Cost accuracy and variance analysis
The accuracy of cost distribution is measured by comparing planned and actual costs. Deviations indicate the need for optimization of cost drivers or process definitions. A target/actual comparison should be carried out regularly.
- Cost variance in percent
- Accuracy of cost driver allocation
- Planning quality of the process cost rates
Process efficiency key figures
Cost rates per cost driver unit show the efficiency of individual procurement processes. Benchmarking between different areas or time periods identifies potential for improvement. The development of order costs per transaction is an important indicator.
ROI of activity-based costing
The return on investment measures the benefit of activity-based costing in relation to the implementation costs. Savings from better decisions and process optimization are compared with the system costs. Typical amortization periods are between 12 and 24 months.
Risks, dependencies and countermeasures
The introduction of activity-based costing poses specific challenges that can be minimized by taking appropriate measures.
Complexity and implementation effort
The detailed process analysis and determination of cost drivers requires considerable resources. Companies often underestimate the effort required for data collection and system adjustments. A step-by-step introduction, starting with critical processes, reduces the risk of excessive demands.
Data quality and availability
Inaccurate or incomplete data leads to incorrect cost allocations. Incorrect bases can lead to wrong decisions, especially in the cost-benefit analysis. Regular data validation and clear data collection guidelines are essential.
- Continuous data check
- Standardized recording processes
- Employee training
Acceptance and change management
Resistance to new cost accounting methods can jeopardize their introduction. Transparent communication of the benefits and intensive training promote acceptance. Integration into existing budgeting processes should be carried out carefully.
Practical example
A mechanical engineering company implemented activity-based costing to evaluate two suppliers of standard parts. Supplier A offered lower cost prices, but caused higher inspection and rework costs due to frequent quality problems. The process cost calculation showed that the true procurement costs for supplier A were 15% higher than for supplier B. The transparent presentation of costs enabled a well-founded supplier decision to be made.
- Complete recording of all process costs
- Comparable cost basis for supplier evaluation
- Strategic decision based on total costs
Current developments and effects
Digitalization and the use of AI technologies are revolutionizing the application of activity-based costing in modern Procurement.
Digital transformation of cost recording
Modern ERP systems and business intelligence tools enable the automated recording of cost drivers in real time. This significantly reduces manual effort and increases the accuracy of cost allocation. Integrated dashboards provide continuous transparency about process cost developments.

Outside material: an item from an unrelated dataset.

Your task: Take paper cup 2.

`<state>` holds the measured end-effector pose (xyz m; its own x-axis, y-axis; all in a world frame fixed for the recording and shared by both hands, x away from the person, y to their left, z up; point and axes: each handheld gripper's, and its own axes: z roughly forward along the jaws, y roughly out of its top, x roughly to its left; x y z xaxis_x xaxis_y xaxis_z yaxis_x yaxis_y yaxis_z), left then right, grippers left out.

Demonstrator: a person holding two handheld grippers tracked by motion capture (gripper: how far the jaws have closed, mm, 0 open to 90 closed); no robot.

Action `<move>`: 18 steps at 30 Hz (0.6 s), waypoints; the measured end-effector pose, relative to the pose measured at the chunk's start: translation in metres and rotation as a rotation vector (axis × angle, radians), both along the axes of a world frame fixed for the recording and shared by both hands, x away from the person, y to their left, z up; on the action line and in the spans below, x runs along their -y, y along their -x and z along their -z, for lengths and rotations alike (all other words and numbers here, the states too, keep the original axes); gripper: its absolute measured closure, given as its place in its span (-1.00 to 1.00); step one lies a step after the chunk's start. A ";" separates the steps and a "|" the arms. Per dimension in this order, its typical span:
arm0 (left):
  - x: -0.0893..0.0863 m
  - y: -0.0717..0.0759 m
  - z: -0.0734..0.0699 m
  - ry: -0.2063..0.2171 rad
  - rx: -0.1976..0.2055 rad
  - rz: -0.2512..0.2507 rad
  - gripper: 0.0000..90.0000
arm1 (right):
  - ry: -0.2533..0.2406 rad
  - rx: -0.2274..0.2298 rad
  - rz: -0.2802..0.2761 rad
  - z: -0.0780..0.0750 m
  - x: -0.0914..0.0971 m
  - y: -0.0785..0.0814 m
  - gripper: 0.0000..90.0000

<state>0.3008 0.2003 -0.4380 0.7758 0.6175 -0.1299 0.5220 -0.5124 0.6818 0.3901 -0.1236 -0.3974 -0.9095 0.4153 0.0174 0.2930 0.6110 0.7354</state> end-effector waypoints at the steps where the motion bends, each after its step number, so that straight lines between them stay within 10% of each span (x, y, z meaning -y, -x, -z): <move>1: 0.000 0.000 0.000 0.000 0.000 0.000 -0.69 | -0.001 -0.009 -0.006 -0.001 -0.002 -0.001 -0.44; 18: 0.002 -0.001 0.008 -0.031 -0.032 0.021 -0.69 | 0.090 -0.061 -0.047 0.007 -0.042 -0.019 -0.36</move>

AI-supported cost analysis
Artificial intelligence supports the identification of hidden cost drivers and the prediction of cost trends. Machine learning algorithms analyze large amounts of data and identify patterns that are valuable for purchasing controlling. Predictive analytics enables proactive cost control.
Integration in strategic procurement
Activity-based costing is increasingly being integrated into strategic decision-making processes. It supports should-costing approaches and enables data-based negotiation strategies. The link with savings programs creates measurable added value.
Conclusion
Activity-based costing is an indispensable tool for modern purchasing organizations that strive for cost transparency and well-founded decisions. It uncovers hidden cost drivers and allows costs to be allocated in line with their origin. Despite the initial implementation effort, the long-term benefits of more precise calculations and strategic decision support outweigh the costs. The integration of digital technologies will further simplify the application and maximize the benefits.
FAQ
What is the difference between activity-based costing and traditional cost accounting?

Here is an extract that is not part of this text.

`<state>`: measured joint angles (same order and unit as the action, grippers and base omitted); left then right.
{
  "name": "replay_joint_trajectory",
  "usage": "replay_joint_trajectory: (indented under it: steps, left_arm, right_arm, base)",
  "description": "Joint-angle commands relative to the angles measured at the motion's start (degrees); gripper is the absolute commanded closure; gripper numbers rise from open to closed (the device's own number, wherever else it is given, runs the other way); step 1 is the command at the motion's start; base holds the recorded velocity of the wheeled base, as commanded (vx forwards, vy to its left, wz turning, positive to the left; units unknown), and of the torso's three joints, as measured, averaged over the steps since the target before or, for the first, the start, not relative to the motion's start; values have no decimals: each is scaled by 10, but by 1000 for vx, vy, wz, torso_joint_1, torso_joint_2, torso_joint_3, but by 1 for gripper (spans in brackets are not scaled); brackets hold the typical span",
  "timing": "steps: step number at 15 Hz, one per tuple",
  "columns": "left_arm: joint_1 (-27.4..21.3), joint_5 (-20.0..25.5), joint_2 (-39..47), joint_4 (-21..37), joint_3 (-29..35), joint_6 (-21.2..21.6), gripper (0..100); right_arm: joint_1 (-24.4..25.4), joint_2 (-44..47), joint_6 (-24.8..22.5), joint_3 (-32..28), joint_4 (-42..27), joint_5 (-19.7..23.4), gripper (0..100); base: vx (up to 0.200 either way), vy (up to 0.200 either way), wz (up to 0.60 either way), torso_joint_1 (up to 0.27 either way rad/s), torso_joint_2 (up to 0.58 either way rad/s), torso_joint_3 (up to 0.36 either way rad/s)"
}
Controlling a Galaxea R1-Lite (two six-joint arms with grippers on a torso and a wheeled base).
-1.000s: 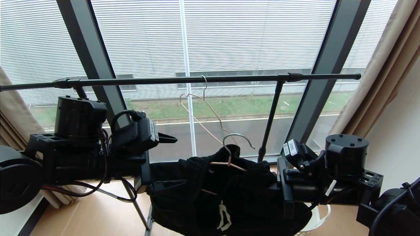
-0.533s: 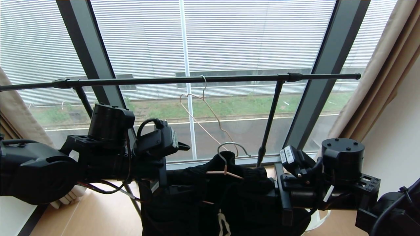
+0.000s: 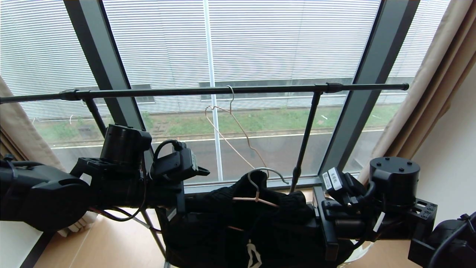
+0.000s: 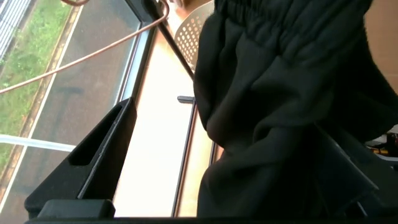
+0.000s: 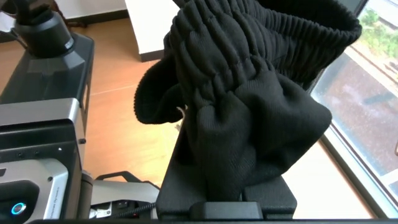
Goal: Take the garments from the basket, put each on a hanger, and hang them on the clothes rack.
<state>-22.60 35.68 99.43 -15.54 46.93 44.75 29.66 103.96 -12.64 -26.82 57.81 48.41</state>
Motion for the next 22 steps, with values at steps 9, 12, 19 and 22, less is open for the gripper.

Activity-based costing allocates overheads to activities and cost drivers according to their origin, whereas traditional methods use flat overhead rates. This leads to more accurate calculations, especially in the case of complex procurement processes or those with varying degrees of complexity.

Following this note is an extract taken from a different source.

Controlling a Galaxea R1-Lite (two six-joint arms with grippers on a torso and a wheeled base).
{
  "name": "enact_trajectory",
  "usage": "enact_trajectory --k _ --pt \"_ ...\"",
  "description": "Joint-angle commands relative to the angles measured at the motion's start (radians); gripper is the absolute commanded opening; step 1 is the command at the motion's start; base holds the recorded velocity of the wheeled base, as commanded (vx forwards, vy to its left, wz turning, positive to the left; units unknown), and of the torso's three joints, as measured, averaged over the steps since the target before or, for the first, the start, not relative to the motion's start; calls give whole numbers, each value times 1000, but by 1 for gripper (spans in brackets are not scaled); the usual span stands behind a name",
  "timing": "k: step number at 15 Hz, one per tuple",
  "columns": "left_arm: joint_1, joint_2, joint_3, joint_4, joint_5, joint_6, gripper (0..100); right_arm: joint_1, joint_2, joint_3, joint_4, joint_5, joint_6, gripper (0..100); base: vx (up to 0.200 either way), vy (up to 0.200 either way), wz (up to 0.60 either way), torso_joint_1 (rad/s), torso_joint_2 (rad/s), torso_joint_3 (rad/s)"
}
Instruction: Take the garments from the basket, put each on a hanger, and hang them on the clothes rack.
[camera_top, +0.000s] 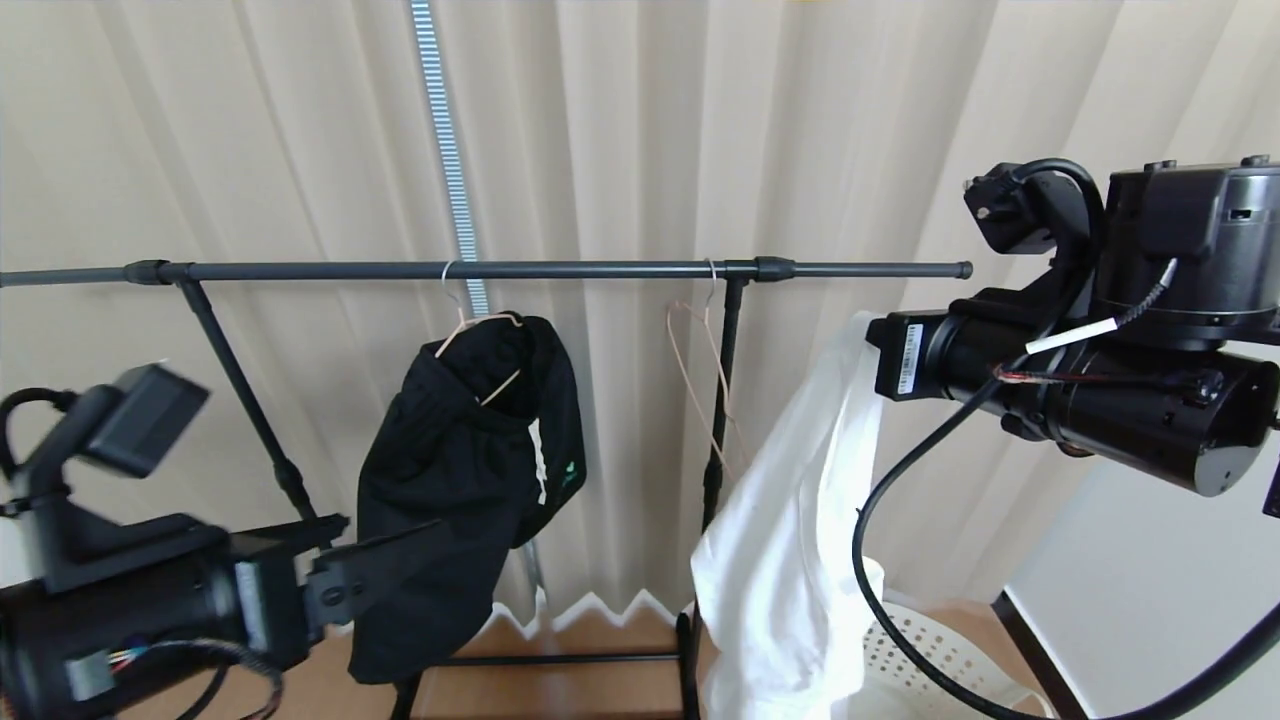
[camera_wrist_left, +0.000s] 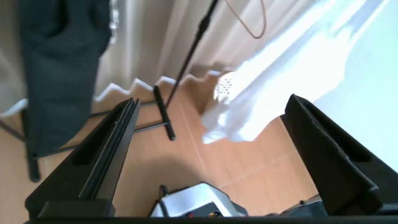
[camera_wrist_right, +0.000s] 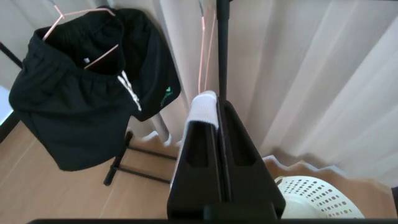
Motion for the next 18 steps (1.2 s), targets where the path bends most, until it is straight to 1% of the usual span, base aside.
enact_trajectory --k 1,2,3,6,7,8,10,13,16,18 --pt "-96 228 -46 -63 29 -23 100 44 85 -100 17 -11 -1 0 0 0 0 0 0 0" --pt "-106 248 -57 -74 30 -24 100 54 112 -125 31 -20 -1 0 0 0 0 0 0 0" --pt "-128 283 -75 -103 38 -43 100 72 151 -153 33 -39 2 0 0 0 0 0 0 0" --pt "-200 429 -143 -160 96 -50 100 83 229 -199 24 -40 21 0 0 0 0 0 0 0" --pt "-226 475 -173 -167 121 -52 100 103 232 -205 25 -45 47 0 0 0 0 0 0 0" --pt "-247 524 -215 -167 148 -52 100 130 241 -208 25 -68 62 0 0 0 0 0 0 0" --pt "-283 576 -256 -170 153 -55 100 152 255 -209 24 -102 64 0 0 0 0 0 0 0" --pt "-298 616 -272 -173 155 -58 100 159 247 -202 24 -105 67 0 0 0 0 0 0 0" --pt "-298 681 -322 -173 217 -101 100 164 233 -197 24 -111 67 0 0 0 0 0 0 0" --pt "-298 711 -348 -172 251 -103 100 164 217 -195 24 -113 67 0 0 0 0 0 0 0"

Which cost drivers are relevant in Procurement ?
Typical cost drivers are the number of orders, supplier contacts, inspection processes, complaint processing or contract negotiations. The selection depends on the specific procurement processes and their resource consumption. A detailed process analysis identifies the relevant drivers.
How high is the implementation effort?
The effort required varies depending on the size of the company and the complexity of the procurement processes. Typically, 6-12 months should be planned for the complete introduction. A step-by-step implementation starting with critical processes reduces risks and enables early success.
What advantages does activity-based costing offer for purchasing decisions?
It enables precise total cost of ownership analyses, well-founded make-or-buy decisions and transparent supplier evaluations. Hidden cost drivers become visible, leading to better negotiating positions and strategic procurement decisions.